King of Prussia, Pennsylvania 19406

Re: Universal Health Services, Inc.

Dear Sirs:

We refer to the Registration Statement on Form S-8 (the “Registration Statement”) to be filed with the Securities and Exchange Commission under the Securities Act of 1933, as amended (the “Act”), on behalf of Universal Health Services, Inc. (the “Company”), relating to the 3,000,000 additional shares of Class B Common Stock of the Company (the “Shares”) to be issued under the Company’s Amended and Restated 2005 Stock Incentive Plan (the “Plan”).

As counsel for the Company, we have examined the Plan and such corporate records, other documents, and such questions of law as we have considered necessary or appropriate for the purposes of this opinion and, upon the basis of such examination, advise you that in our opinion, all necessary corporate proceedings by the Company have been duly taken to authorize the issuance of the Shares pursuant to the Plan and that the Shares being registered pursuant to the Registration Statement, when issued under the Plan in accordance with its terms, will be duly authorized, validly issued, fully paid and nonassessable.
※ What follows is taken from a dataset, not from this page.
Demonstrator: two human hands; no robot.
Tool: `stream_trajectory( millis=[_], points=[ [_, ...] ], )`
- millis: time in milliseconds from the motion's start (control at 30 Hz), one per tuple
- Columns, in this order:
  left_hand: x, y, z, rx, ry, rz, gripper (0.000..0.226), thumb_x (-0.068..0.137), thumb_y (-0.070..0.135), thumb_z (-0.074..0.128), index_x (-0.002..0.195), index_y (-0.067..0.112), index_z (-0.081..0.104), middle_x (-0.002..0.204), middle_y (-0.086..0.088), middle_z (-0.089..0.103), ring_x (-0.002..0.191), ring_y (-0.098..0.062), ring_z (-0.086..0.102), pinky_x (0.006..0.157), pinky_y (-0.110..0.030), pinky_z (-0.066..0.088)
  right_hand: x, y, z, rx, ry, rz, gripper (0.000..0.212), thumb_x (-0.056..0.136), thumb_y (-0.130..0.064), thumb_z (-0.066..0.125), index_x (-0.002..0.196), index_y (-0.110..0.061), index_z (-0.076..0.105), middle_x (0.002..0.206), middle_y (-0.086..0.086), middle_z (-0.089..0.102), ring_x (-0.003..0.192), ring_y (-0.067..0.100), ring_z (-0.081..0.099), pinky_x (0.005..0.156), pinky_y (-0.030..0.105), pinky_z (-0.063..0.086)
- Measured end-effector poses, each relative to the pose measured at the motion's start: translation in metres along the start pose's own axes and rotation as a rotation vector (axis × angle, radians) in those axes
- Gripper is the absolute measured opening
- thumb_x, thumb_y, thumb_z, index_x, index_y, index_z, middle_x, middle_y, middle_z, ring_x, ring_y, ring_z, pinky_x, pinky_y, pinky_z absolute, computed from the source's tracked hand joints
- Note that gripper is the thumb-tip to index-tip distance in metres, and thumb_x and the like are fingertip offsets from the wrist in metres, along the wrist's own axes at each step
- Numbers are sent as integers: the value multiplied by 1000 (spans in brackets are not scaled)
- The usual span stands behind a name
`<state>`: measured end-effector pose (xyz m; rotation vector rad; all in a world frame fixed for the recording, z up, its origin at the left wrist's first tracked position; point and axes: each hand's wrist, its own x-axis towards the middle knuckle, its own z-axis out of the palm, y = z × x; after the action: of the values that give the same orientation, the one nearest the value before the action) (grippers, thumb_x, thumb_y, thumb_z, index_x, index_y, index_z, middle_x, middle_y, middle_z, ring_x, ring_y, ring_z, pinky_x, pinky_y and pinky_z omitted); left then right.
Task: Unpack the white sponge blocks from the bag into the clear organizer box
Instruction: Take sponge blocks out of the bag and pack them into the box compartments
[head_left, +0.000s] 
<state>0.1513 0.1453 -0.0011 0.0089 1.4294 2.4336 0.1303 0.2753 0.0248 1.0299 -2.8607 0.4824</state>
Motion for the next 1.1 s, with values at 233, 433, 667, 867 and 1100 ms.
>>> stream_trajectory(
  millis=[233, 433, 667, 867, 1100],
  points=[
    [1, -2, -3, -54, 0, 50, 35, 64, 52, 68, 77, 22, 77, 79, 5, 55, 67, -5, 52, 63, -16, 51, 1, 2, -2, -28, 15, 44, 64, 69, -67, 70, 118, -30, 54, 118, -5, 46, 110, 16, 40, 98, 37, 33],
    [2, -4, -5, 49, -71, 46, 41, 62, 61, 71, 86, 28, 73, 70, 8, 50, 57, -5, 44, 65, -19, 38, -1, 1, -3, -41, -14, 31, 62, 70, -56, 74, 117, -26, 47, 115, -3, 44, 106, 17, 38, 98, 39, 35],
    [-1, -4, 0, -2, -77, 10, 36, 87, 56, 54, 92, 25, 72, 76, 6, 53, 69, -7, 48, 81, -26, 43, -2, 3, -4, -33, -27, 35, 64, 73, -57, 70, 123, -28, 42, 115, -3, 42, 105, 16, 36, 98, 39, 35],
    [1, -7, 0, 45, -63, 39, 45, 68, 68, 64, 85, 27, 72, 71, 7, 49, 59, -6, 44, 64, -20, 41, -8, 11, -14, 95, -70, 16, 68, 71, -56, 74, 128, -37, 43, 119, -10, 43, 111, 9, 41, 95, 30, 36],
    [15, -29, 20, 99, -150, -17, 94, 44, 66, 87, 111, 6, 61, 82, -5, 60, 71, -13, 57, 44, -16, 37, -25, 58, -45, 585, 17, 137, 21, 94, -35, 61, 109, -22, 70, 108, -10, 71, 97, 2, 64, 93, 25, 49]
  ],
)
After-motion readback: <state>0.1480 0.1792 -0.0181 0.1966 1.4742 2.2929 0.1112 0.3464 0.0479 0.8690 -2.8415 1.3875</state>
We hereby consent to the use of this opinion as a part of the Registration Statement. This consent is not to be construed as an admission that we are a person whose consent is required to be filed with the Registration Statement under the provisions of the Act.

 

Very truly yours,
/s/ Fulbright & Jaworski L.L.P.
Fulbright & Jaworski L.L.P.
Consent of PricewaterhouseCoopers LLP

Exhibit 23.1

Consent of Independent Registered Public Accounting Firm

The Board of Directors

Universal Health Services, Inc.:

We hereby consent to the incorporation by reference in this Registration Statement on Form S-8 of our report dated February 28, 2008 relating to the financial statements, financial statement schedule, and the effectiveness of internal control over financial reporting, which appears in Universal Health Services, Inc.’s Annual Report on Form 10-K for the year ended December 31, 2007.
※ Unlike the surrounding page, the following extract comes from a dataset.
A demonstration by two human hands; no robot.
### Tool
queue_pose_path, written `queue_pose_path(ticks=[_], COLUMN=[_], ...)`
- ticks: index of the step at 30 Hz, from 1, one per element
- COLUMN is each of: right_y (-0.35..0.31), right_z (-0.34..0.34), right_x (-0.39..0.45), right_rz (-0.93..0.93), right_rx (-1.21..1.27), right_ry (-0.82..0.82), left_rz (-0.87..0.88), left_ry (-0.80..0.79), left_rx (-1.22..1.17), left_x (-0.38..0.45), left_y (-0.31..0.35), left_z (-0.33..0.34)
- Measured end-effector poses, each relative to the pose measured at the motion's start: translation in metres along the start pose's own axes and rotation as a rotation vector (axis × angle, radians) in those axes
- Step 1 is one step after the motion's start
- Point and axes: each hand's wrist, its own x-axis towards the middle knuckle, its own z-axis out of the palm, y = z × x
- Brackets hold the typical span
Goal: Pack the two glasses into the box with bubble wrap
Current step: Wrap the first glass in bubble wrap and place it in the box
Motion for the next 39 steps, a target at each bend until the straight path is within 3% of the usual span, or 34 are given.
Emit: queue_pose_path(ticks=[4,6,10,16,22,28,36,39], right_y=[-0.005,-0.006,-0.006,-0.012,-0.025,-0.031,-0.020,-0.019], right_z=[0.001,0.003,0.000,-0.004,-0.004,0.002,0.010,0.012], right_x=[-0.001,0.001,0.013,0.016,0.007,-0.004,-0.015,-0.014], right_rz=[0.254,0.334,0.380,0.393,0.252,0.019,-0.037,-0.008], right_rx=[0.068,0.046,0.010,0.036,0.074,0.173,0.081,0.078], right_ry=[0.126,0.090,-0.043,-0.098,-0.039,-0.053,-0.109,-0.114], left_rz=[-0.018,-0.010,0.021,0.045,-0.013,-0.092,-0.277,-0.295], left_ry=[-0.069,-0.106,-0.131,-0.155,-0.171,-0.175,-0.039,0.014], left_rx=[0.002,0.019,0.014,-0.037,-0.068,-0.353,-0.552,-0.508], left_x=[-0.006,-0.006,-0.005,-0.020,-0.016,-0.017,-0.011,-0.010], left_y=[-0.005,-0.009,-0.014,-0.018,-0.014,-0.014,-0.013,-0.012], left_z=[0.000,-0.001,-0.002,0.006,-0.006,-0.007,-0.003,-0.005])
/s/ PricewaterhouseCoopers LLP

Philadelphia, PA

December 23, 2008

Consent of KPMG LLP

Exhibit 23.2

Consent of Independent Registered Public Accounting Firm

The Board of Directors

Universal Health Services, Inc.:

We consent to the incorporation by reference in the Registration Statement on Form S-8 of our report dated February 28, 2007 with respect to the consolidated balance sheet of Universal Health Services, Inc. and subsidiaries as of December 31, 2006, and the related consolidated statements of income, common stockholders’ equity and cash flows for each of the years in the two-year period then ended, and the related financial statement schedule.
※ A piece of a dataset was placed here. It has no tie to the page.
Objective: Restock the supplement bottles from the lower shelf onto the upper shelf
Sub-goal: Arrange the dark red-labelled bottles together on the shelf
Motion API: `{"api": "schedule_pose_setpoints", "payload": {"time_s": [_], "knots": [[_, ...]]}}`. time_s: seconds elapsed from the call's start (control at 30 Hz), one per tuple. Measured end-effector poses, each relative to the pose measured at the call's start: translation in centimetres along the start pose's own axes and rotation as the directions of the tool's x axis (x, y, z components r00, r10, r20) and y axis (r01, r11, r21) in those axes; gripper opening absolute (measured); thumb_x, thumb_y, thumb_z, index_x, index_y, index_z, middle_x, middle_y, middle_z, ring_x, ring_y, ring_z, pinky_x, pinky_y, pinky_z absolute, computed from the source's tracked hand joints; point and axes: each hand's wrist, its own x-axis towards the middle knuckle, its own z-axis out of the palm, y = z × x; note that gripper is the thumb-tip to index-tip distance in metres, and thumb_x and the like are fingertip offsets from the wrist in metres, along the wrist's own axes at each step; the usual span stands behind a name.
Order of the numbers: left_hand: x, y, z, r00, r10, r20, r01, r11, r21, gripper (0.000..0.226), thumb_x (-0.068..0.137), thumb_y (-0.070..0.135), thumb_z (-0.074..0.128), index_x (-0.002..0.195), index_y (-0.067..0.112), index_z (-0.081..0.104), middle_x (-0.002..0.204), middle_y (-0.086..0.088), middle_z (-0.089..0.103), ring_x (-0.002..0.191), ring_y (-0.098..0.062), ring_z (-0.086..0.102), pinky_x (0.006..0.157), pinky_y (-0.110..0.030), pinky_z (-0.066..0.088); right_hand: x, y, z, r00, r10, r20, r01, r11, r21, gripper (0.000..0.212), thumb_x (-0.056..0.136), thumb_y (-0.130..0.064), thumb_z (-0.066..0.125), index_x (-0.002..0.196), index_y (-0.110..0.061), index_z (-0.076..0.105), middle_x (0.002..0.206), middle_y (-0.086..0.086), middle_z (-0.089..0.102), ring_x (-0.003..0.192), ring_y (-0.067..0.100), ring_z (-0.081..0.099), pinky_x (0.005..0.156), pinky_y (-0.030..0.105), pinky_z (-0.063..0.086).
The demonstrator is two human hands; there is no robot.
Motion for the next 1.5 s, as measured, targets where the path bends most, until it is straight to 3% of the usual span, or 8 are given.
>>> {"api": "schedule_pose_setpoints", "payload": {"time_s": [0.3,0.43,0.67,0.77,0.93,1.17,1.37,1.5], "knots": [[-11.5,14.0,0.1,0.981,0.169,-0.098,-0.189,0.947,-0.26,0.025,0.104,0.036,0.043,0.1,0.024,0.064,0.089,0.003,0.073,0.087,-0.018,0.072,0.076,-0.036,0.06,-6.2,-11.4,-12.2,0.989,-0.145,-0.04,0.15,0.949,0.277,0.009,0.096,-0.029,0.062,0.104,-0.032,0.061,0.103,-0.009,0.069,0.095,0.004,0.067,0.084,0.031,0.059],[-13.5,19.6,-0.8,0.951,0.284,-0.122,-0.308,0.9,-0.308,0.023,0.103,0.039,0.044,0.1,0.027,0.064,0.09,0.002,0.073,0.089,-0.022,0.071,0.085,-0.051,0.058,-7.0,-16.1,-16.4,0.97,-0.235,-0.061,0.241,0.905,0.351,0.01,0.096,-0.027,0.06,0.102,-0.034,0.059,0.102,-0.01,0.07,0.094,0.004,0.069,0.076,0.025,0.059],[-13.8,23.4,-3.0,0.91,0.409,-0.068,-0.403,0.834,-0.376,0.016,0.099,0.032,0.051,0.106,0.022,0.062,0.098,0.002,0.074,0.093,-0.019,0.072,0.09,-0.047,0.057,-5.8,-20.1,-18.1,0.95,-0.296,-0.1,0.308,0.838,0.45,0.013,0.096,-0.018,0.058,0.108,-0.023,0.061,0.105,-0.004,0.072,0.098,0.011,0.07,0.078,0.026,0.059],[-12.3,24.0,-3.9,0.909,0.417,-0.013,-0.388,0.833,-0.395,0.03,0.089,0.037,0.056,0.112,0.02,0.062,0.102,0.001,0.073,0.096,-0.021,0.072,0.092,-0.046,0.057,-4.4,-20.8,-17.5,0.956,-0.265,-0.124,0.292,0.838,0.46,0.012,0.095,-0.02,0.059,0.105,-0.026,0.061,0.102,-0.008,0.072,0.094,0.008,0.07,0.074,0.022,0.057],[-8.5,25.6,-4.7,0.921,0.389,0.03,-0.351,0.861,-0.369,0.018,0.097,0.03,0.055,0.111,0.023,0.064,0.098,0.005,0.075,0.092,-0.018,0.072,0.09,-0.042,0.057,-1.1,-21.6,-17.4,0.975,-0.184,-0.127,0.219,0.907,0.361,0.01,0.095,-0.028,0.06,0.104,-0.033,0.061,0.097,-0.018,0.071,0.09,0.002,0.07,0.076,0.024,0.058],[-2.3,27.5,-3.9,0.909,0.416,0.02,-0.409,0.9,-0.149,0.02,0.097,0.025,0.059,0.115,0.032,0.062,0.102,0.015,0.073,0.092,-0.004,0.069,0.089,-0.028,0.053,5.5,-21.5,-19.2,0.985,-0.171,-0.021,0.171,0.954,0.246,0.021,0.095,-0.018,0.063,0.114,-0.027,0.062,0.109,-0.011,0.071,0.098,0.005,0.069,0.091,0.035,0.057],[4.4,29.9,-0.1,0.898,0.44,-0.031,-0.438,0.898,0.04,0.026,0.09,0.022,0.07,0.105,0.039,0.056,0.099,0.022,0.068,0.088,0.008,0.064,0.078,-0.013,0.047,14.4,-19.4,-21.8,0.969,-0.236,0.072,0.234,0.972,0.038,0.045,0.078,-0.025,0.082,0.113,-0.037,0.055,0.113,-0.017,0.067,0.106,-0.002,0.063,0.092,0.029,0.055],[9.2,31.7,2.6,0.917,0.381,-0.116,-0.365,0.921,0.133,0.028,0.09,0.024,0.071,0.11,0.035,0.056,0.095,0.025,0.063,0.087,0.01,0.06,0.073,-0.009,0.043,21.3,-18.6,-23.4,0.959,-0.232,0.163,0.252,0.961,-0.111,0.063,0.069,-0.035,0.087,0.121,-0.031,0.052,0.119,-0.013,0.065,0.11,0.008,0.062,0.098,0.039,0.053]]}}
Our report contains an explanatory paragraph that states that Universal Health Services, Inc. adopted Statement of Financial Accounting Standards No. 123(R), Share Based Payment, and related interpretations on January 1, 2006 and also adopted Statement of Financial Accounting Standards No. 158, Employers’ Accounting for Defined Benefit Pension and Other Postretirement Plans as of December 31, 2006.